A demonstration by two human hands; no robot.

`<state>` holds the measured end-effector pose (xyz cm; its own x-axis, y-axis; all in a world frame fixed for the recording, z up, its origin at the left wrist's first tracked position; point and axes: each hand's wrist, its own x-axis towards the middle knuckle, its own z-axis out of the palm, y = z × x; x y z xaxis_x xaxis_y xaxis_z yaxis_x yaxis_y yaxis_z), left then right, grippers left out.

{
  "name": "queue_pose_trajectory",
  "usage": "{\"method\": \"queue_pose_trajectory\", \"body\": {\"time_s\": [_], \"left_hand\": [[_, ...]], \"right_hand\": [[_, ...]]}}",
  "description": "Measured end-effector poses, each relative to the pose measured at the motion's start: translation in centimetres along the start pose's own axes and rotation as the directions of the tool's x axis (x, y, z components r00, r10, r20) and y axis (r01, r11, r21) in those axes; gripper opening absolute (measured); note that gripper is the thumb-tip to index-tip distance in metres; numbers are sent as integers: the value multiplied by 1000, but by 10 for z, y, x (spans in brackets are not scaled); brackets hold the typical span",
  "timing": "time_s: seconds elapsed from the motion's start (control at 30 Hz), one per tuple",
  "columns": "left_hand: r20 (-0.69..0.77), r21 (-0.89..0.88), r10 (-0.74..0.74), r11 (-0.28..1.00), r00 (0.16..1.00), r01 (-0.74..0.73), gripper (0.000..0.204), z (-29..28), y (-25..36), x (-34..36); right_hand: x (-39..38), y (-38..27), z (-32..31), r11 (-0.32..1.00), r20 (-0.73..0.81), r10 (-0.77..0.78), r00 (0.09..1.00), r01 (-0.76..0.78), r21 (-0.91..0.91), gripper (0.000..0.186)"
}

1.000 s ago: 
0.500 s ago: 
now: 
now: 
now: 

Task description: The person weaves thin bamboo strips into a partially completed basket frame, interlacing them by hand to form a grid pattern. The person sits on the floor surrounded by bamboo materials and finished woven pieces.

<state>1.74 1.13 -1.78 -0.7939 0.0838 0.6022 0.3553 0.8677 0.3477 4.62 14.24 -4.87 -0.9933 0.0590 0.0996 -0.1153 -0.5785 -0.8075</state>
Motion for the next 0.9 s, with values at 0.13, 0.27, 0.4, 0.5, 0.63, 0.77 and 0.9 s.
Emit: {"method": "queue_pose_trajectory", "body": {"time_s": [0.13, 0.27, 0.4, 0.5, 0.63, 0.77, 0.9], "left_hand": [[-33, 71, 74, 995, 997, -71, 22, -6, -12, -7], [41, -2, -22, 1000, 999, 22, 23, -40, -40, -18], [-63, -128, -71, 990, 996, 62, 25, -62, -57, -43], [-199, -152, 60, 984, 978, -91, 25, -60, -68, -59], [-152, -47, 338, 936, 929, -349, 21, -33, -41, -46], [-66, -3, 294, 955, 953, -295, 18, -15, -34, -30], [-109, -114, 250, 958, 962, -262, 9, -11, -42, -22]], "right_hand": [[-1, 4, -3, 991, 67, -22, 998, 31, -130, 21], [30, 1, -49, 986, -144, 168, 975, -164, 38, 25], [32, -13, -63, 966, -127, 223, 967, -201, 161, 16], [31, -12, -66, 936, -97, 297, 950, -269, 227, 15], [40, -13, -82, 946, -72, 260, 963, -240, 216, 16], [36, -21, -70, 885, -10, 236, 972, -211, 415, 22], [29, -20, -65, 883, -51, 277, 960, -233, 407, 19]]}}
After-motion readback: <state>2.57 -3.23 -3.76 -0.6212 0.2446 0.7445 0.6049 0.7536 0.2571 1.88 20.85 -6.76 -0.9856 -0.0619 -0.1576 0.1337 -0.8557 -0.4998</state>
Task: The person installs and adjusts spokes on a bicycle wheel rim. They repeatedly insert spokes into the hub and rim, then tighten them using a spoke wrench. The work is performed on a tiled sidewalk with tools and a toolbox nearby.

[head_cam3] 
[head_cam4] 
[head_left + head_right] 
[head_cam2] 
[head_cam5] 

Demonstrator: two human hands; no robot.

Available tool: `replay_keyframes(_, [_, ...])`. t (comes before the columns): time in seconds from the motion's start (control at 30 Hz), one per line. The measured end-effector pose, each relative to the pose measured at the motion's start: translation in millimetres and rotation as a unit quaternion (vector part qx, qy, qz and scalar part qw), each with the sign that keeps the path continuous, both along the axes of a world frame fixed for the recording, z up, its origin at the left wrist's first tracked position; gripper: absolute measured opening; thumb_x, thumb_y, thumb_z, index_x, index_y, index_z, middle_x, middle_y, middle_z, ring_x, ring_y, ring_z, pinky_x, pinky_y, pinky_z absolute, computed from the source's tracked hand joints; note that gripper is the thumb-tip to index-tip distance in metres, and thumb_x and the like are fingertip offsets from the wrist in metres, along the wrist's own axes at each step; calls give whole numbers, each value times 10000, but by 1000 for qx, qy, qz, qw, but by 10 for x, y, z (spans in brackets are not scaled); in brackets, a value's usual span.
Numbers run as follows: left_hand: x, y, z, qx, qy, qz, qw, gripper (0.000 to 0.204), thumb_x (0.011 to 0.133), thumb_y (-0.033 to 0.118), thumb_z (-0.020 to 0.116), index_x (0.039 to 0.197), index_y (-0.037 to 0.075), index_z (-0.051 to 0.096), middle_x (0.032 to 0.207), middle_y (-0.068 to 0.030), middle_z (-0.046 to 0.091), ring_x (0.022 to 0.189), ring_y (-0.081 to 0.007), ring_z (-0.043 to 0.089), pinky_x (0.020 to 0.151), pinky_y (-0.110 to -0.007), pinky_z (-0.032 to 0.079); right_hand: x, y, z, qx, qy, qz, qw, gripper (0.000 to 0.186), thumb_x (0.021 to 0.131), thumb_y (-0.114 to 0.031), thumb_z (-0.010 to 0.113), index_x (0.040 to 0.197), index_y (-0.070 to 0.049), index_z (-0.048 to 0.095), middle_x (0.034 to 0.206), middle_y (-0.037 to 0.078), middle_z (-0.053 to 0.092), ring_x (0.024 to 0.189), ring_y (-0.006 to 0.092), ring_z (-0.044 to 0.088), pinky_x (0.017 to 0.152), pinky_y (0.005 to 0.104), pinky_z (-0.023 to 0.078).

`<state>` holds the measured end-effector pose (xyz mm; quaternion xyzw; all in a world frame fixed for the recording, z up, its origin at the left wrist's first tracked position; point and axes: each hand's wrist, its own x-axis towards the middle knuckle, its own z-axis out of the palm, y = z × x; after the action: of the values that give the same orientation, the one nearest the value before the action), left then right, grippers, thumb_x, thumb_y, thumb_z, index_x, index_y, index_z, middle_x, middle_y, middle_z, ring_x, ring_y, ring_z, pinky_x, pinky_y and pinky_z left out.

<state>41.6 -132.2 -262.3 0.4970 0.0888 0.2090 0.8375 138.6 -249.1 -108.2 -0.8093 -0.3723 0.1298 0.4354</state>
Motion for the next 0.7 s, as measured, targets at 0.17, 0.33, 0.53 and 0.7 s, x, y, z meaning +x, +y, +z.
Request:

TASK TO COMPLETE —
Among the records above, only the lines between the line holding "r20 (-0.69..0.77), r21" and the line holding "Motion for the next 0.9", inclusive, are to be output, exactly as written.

OUTPUT BELOW —
  "columns": "left_hand: r20 (-0.69..0.77), r21 (-0.89..0.88), r10 (-0.74..0.74), r11 (-0.28..1.00), r00 (0.16..1.00), r01 (-0.74..0.73), gripper (0.000..0.204), z (-29..28), y (-25..36), x (-34..36); right_hand: x (-39..38), y (-38..27), z (-32..31), r11 (-0.32..1.00), r20 (-0.73..0.81), r10 (-0.77..0.78), r00 (0.09..1.00), r01 (-0.76..0.78), r21 (-0.91..0.91), gripper (0.000..0.186)"
}

1.000 s ago: 
0.500 s ago: 
now: 
now: 
now: 

Task description: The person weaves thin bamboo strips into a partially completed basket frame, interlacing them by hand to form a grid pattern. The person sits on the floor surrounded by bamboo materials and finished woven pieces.

<state>1.74 1.13 -1.78 -0.7939 0.0838 0.6022 0.3553 0.8677 0.3477 4.62 14.24 -4.87 -0.9933 0.0590 0.0996 -0.1153 -0.5785 -0.8075</state>
Motion for the next 0.9 s, with values at 0.13, 0.27, 0.4, 0.5, 0.63, 0.77 and 0.9 s.

The exercise has been carried out completely.